Show each line of the entries below in which the word "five" appears.
*** AVAILABLE RECORDS ***
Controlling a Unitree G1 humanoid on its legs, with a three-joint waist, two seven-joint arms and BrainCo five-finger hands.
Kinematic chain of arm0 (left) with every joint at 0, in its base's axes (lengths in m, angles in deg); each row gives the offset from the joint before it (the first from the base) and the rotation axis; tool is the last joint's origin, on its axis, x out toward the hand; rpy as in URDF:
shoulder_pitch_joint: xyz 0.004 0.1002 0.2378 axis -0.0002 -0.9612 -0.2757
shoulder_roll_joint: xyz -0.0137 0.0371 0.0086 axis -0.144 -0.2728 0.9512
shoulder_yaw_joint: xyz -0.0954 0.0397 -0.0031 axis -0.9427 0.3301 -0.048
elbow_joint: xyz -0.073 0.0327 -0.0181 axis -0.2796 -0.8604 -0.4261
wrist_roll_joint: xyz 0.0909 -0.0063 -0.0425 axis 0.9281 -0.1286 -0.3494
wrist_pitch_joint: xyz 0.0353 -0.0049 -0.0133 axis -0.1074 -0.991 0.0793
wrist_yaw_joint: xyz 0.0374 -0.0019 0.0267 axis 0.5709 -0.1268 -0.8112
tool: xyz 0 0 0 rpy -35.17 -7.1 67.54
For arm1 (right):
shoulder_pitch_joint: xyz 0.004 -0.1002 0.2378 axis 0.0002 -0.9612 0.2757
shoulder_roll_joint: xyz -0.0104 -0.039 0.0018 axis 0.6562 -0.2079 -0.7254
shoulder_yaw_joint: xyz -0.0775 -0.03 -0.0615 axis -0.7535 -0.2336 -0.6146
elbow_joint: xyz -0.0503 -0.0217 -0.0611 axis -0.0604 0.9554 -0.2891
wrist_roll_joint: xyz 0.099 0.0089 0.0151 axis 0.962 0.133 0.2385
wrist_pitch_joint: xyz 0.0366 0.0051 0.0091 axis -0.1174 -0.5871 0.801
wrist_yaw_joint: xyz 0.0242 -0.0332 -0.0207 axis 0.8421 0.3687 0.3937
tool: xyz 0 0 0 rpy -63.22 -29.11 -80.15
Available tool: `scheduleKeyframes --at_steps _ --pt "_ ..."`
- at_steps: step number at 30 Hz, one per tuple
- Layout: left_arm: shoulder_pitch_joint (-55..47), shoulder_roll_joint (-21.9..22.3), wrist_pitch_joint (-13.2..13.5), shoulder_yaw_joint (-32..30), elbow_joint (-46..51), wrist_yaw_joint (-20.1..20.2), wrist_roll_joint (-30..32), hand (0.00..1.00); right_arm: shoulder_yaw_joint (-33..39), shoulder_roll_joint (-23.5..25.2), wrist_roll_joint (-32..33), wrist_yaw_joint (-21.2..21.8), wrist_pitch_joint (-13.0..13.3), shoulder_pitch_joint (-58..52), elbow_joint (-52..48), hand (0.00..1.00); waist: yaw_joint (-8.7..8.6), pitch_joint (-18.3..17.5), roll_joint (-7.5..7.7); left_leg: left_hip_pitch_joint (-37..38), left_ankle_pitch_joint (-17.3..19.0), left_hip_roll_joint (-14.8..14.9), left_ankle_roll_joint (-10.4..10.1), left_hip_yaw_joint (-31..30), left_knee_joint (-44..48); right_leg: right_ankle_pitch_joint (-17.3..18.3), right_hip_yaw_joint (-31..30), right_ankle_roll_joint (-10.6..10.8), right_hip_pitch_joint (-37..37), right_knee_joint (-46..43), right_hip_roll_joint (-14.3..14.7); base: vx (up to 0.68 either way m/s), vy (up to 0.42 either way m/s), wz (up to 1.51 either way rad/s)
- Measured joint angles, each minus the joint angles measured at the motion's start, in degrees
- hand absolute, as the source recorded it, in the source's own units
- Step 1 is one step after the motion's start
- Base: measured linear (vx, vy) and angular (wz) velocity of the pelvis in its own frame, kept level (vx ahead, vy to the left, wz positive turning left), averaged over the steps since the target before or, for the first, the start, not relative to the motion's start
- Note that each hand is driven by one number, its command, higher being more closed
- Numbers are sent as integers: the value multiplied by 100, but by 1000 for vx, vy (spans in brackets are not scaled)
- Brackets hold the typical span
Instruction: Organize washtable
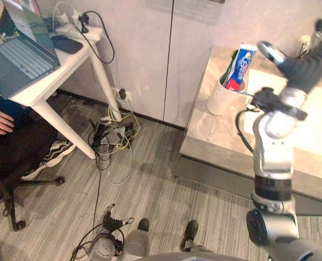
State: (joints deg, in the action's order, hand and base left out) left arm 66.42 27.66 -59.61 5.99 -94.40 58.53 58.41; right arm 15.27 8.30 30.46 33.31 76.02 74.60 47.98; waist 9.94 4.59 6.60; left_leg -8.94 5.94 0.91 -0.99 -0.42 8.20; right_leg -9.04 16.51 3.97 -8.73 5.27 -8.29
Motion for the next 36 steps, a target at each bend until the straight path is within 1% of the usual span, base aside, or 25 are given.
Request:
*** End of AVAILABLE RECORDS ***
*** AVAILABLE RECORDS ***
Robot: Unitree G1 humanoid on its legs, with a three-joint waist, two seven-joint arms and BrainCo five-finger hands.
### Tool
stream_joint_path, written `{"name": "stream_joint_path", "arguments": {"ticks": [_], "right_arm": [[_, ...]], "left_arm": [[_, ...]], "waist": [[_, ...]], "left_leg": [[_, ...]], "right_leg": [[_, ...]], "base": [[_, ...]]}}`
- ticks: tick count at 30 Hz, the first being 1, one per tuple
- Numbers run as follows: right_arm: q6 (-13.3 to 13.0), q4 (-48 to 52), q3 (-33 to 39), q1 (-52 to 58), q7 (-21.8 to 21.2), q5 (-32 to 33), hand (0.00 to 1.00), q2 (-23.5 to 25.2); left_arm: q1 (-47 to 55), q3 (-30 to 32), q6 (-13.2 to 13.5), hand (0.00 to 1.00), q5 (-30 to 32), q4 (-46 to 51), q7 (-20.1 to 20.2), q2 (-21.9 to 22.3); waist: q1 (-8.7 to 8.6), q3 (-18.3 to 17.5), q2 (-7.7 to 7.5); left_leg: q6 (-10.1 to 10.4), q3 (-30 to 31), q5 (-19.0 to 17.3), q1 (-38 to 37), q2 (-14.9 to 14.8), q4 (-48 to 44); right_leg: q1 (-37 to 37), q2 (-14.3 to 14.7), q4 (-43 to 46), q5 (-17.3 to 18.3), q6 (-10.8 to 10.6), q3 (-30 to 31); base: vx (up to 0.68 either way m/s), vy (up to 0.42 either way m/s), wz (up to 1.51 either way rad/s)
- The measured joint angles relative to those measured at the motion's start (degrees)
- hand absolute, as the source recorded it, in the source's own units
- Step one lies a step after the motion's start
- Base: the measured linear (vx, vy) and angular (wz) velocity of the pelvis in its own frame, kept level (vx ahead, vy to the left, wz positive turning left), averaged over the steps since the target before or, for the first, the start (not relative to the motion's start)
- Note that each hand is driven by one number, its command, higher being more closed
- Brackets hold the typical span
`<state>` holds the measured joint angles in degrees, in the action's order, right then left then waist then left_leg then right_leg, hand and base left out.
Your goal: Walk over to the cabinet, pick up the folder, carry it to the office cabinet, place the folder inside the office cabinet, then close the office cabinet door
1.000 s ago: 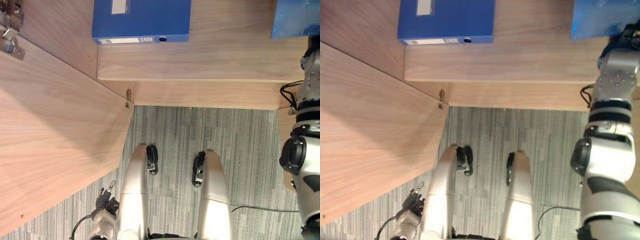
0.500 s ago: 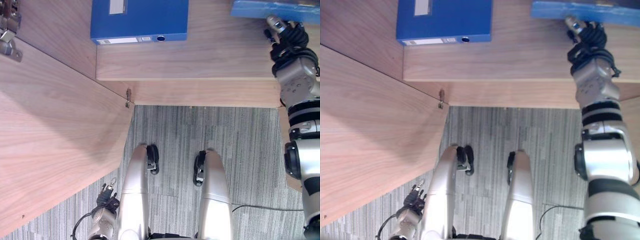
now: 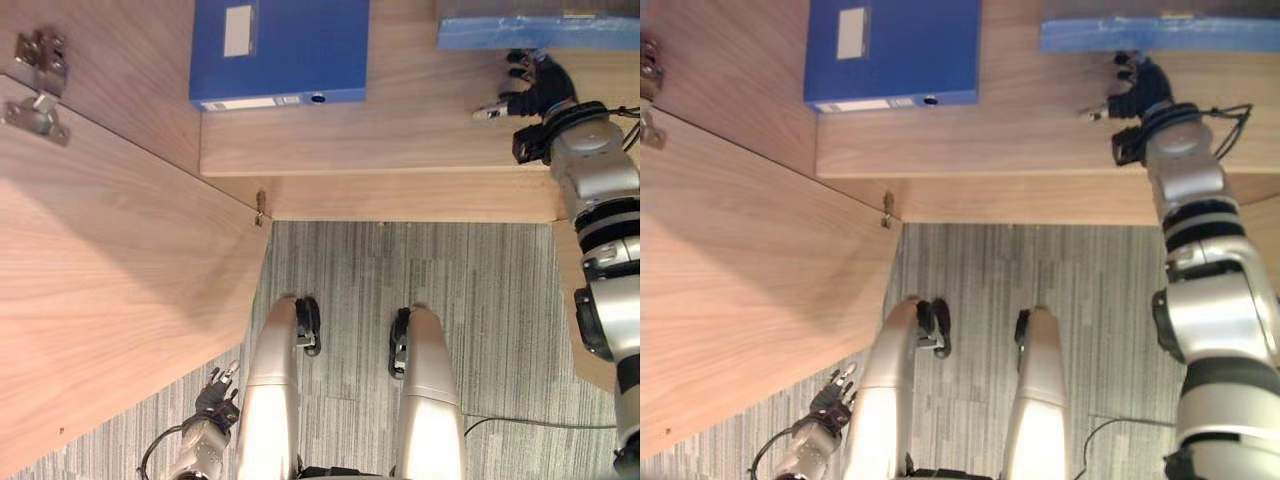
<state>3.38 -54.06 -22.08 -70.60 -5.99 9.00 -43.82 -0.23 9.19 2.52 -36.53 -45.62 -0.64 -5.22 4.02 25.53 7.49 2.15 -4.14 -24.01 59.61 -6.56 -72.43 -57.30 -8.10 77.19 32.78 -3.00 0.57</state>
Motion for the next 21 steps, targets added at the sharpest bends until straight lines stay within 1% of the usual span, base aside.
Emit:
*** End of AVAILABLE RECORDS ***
» REPLY:
Controlling a Unitree G1 humanoid on its legs, with a three-joint waist, two seven-joint arms and BrainCo five-finger hands.
Robot: Unitree G1 humanoid on its legs, with a three-joint waist, two seven-joint arms and BrainCo five-finger hands.

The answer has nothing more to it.